Longtime owners of the house down the street of Schmidt, 10 in Taganrog was Kudrin' family. The house was built in the first quarter of the 19th century by the architect Dupont de Laru. The merchant of the II guild Yakov Kudrin was the owner of the house, his wife called Dominica Avksentyevn. As of 1830, it is known that in a family has raised seven children: 3 boys and 4 girls. After Yakov Kudrin's death at the end of the 1830th years, his son Gabriel began to manage family affairs. The family was engaged in the sale of metal details – hardware. Also in Kudrin' property tree warehouses were registered. Subsequently, Gabriel Kudrin became the representative of merchants in the commercial court. It is known that later time Kudrin' family left the affairs in Taganrog and moved to Kharkiv. But one of Gabriel's brothers – Anton Yakovlevich Kudrin – having got the legal education in Kharkiv, returned to Taganrog. In 1864 it took Ksaveriya Iosifovna Yablunovskaya in the wife. They gave birth to the son Yakov. Anton Yakovlevich Kudrin died in 1901, successors of the house down the street of Schmidt, 10, became Nina Kudrin and Augustine Popov. It is known that in 1910 in the house there lived the director of Commercial school Evgeny Mikhaylovich Garshin.

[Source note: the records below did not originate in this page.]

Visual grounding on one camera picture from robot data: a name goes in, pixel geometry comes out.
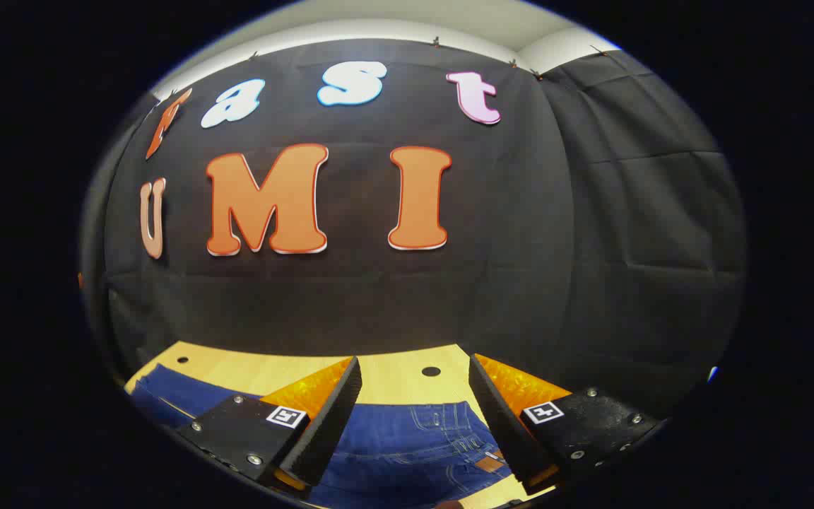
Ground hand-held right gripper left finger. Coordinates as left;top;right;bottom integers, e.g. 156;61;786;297
176;356;363;497

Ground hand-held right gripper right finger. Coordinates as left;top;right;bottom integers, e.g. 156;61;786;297
468;353;663;496

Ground blue denim jeans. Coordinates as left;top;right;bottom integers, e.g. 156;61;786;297
128;364;521;509

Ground black backdrop cloth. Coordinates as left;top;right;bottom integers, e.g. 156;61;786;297
81;39;748;425

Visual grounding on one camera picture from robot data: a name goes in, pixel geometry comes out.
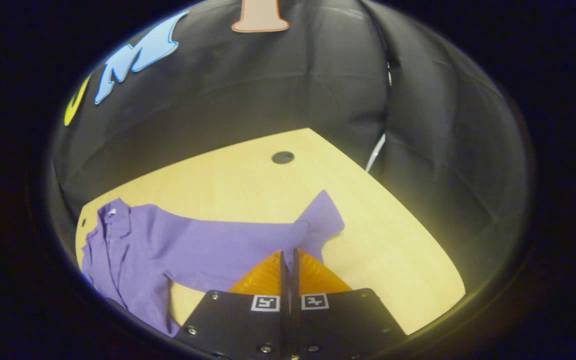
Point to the purple collared shirt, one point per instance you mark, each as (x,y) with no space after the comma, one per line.
(193,250)

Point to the black backdrop cloth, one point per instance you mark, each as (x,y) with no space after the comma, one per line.
(268,90)

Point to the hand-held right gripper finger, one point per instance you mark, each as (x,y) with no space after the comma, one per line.
(283,280)
(295,280)

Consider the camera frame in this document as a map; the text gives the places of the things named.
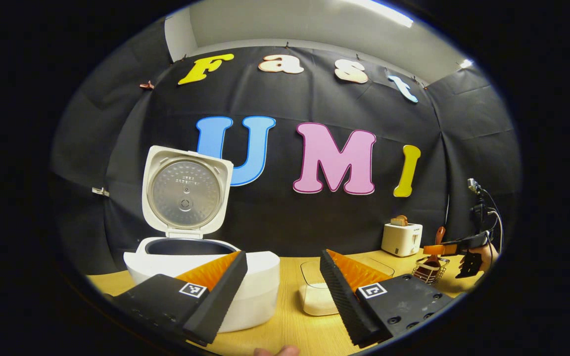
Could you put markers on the pink clip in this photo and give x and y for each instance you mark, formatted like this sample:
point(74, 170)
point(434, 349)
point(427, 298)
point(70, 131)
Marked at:
point(147, 85)

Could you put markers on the white rice cooker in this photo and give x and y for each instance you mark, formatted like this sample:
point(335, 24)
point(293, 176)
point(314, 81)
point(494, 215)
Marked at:
point(260, 282)

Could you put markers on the silver clip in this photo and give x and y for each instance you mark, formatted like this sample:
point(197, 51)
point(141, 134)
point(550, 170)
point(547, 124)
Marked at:
point(101, 191)

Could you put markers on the white toaster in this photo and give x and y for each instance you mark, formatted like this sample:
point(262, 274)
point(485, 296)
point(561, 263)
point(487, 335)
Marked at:
point(399, 240)

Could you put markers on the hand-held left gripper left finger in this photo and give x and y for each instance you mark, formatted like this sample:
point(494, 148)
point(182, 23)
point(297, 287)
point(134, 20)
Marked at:
point(220, 299)

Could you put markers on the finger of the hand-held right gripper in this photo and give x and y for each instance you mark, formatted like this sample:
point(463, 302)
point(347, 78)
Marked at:
point(443, 249)

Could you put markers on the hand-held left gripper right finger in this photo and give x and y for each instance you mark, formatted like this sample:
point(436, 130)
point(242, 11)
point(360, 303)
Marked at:
point(344, 301)

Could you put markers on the toast slice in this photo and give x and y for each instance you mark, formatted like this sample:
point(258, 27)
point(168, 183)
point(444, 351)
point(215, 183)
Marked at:
point(403, 218)
point(396, 223)

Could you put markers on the brown wooden spoon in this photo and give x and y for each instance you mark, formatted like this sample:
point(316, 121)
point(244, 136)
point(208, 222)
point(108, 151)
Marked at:
point(440, 236)

In 1992 the structure was recognized as a monument of architecture of local value. As of 2003 in the house, the Korablik kindergarten is located.

The house down the street of Schmidt, 10 in Taganrog, represents a one-story structure with the semi-basement room. It was constructed in the style of early classicism. The pediment has the triangular shape, as envisioned by the architect it is supported by 2 columns and 2 semi-columns which are created in the simplified Ionic-Corinthian style. On a trunk of a column vertical trenches – flutes are made. The entrance door is decorated with eaves of the small size with a beam pediment. Registration of a facade could be divided into three parts conditionally earlier. The central part is allocated with semi-columns with the molding located from above. Side parts of a facade of the building are framed with paired semi-columns and rectangular windows. The semi-basement floor contains windows and niches. After a reorganization of the building, some architectural details and elements were lost.